> _Task prompt_
Go through the entries and say how many lines contain the string "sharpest". The number is the whole answer.

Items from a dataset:
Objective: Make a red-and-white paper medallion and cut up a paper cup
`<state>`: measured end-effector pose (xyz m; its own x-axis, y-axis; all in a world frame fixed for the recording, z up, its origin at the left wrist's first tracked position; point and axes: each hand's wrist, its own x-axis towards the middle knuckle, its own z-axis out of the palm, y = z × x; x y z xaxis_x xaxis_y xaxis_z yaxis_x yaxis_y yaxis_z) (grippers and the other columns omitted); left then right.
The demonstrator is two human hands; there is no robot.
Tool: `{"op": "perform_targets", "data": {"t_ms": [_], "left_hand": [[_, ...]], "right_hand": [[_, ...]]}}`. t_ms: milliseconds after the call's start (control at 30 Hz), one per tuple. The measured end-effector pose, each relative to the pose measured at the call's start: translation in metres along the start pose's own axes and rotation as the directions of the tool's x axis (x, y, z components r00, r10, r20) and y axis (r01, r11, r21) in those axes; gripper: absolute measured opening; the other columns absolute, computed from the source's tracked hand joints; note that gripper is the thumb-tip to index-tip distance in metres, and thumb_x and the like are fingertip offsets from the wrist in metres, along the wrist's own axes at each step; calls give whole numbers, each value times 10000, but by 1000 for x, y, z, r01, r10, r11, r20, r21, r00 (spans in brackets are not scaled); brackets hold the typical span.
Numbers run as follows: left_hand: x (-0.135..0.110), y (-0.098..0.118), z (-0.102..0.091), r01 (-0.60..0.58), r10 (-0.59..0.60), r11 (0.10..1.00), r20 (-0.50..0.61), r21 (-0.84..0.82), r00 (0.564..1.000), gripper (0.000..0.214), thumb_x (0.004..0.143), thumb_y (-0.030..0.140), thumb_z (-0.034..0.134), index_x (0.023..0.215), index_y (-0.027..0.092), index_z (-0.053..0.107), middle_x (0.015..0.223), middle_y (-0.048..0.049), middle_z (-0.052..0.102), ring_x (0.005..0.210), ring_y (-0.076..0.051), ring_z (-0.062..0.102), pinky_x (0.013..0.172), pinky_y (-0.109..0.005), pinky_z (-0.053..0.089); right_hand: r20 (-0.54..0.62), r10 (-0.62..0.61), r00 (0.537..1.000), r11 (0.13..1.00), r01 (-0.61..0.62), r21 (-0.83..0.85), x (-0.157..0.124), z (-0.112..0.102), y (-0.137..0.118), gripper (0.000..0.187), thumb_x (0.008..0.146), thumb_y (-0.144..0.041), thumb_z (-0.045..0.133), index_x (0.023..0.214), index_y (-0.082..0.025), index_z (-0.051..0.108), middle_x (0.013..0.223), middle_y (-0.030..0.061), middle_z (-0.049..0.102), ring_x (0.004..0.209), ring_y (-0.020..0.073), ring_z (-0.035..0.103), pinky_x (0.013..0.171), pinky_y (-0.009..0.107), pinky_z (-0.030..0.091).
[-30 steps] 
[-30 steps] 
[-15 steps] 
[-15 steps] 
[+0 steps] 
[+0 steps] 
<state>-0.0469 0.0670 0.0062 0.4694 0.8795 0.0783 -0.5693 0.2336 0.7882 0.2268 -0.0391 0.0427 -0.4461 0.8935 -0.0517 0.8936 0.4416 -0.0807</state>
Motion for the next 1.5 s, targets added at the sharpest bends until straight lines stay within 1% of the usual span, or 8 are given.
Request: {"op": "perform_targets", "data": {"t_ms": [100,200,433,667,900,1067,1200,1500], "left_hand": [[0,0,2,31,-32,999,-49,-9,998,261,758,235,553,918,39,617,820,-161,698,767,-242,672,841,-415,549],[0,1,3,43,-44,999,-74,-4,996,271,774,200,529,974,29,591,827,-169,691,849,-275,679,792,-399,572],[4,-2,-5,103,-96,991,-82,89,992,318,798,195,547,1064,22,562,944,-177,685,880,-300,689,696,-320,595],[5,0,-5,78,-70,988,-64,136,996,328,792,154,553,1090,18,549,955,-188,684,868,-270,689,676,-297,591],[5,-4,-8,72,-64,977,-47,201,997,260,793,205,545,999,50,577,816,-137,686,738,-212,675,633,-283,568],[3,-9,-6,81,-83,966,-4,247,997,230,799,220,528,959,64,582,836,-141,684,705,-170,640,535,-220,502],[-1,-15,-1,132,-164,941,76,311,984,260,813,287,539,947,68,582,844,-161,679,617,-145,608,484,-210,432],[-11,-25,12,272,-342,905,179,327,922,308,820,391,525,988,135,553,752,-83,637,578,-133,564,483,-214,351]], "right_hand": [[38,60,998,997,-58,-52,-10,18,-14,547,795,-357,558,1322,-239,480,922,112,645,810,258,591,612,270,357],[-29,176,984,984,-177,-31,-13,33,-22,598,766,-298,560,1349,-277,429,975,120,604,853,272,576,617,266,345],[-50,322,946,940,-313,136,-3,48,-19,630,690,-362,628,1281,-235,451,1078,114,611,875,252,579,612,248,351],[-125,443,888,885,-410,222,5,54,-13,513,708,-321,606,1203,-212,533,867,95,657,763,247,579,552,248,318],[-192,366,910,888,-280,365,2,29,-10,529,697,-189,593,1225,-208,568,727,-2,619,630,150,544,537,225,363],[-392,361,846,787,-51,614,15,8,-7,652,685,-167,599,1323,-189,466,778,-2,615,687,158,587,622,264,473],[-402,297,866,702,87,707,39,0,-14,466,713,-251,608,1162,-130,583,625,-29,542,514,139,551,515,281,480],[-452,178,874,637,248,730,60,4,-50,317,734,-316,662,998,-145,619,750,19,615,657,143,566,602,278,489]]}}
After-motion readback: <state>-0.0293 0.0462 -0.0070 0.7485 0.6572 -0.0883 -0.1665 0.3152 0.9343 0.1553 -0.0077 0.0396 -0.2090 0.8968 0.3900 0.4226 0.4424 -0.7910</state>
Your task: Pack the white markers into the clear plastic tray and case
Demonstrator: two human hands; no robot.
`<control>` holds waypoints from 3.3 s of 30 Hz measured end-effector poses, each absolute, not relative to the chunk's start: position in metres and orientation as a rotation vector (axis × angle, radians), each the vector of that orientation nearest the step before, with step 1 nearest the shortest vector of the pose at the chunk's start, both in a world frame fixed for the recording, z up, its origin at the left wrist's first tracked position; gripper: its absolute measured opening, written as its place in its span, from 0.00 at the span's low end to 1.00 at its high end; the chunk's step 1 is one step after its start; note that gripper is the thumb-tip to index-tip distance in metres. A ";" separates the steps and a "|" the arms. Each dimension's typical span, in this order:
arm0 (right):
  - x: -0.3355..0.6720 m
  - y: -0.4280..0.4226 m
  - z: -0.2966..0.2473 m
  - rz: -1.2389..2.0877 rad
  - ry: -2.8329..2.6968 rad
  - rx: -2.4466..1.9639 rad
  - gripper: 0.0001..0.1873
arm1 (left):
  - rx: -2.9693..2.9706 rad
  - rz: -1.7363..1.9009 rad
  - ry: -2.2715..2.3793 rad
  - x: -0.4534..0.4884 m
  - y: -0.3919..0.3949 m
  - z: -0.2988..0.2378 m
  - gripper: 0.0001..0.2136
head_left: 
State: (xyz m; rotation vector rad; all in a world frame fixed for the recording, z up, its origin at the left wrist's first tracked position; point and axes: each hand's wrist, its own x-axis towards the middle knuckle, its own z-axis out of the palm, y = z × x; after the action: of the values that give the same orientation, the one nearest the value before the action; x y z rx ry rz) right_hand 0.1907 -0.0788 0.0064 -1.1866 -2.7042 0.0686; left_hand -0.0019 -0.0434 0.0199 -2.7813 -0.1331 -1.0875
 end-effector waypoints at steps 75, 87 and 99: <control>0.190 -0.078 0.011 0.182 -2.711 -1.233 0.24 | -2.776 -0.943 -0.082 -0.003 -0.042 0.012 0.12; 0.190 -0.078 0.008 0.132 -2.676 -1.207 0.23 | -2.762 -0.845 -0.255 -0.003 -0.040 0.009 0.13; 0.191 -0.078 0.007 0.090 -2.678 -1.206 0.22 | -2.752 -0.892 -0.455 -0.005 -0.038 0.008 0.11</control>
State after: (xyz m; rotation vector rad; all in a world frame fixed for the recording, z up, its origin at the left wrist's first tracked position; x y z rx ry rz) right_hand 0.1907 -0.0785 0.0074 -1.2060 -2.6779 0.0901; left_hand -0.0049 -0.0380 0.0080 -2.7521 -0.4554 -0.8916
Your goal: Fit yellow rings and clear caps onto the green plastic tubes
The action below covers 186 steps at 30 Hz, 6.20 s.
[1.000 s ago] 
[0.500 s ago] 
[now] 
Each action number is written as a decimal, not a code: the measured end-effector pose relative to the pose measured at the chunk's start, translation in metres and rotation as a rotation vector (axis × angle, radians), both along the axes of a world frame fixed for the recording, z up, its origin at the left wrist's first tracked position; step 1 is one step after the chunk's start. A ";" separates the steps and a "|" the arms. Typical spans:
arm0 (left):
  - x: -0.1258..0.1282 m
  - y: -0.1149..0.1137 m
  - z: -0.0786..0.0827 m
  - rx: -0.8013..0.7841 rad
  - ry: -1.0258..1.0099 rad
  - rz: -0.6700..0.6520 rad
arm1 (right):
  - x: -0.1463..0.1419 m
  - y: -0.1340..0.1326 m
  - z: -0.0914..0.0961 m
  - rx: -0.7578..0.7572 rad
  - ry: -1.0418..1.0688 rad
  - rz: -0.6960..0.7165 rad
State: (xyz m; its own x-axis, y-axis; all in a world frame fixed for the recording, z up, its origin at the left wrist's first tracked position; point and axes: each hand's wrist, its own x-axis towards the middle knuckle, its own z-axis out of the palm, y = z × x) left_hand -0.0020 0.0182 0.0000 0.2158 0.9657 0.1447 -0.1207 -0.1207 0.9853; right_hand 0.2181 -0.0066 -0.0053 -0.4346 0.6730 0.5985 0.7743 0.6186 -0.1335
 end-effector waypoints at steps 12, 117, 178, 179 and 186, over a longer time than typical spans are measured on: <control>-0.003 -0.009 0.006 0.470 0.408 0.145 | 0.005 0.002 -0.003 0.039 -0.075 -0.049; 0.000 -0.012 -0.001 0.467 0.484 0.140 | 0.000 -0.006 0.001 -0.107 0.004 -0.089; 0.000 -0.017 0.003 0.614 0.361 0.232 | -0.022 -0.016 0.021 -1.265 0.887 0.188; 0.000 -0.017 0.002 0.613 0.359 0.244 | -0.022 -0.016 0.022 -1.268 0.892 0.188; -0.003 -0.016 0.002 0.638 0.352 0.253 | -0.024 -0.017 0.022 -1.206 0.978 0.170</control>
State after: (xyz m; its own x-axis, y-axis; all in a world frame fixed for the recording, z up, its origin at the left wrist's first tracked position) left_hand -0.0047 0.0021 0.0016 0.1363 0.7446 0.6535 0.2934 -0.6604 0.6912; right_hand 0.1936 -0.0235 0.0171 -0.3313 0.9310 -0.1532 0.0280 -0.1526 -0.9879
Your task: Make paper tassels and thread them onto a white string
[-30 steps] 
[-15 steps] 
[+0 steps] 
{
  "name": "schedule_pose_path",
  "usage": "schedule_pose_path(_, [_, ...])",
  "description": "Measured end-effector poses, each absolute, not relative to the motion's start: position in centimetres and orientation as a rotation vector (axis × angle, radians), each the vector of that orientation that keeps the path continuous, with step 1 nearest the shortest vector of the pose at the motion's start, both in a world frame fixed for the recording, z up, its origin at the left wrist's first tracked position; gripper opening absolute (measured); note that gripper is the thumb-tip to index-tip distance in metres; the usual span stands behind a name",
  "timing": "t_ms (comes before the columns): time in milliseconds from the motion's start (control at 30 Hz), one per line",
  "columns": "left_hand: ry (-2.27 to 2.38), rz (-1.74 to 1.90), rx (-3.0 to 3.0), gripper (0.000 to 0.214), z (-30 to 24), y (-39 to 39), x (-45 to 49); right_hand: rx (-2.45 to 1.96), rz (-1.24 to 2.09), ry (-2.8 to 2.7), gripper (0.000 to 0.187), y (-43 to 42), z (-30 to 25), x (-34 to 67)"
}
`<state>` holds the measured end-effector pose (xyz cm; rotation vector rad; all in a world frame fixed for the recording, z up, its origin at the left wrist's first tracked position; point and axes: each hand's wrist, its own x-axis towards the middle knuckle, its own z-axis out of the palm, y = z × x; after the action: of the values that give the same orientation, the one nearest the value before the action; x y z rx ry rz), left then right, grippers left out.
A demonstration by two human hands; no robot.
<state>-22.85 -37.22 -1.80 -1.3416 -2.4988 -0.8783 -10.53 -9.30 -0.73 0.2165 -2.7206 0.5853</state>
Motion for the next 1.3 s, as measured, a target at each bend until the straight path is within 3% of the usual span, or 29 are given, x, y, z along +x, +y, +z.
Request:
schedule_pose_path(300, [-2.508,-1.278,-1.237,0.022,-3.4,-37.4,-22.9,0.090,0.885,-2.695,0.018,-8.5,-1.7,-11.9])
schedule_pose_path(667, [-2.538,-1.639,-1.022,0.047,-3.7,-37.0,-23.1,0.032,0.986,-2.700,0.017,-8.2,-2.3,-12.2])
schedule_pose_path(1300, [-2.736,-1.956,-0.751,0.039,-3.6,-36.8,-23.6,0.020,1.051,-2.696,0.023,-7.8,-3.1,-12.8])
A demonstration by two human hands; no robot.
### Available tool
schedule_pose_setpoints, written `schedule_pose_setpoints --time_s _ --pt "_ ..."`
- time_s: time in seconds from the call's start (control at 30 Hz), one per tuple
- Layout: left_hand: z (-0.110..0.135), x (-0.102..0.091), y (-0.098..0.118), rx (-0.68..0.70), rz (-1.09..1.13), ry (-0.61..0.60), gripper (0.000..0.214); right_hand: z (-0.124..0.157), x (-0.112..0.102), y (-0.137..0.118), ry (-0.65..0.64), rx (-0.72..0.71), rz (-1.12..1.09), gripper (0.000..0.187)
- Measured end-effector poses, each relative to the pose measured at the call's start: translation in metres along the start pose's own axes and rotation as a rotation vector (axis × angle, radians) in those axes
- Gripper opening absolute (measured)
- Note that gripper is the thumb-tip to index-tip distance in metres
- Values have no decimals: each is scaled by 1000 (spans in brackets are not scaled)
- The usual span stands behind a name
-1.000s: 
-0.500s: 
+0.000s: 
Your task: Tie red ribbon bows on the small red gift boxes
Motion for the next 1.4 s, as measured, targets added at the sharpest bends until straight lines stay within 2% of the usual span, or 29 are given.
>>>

> _Exercise response_
2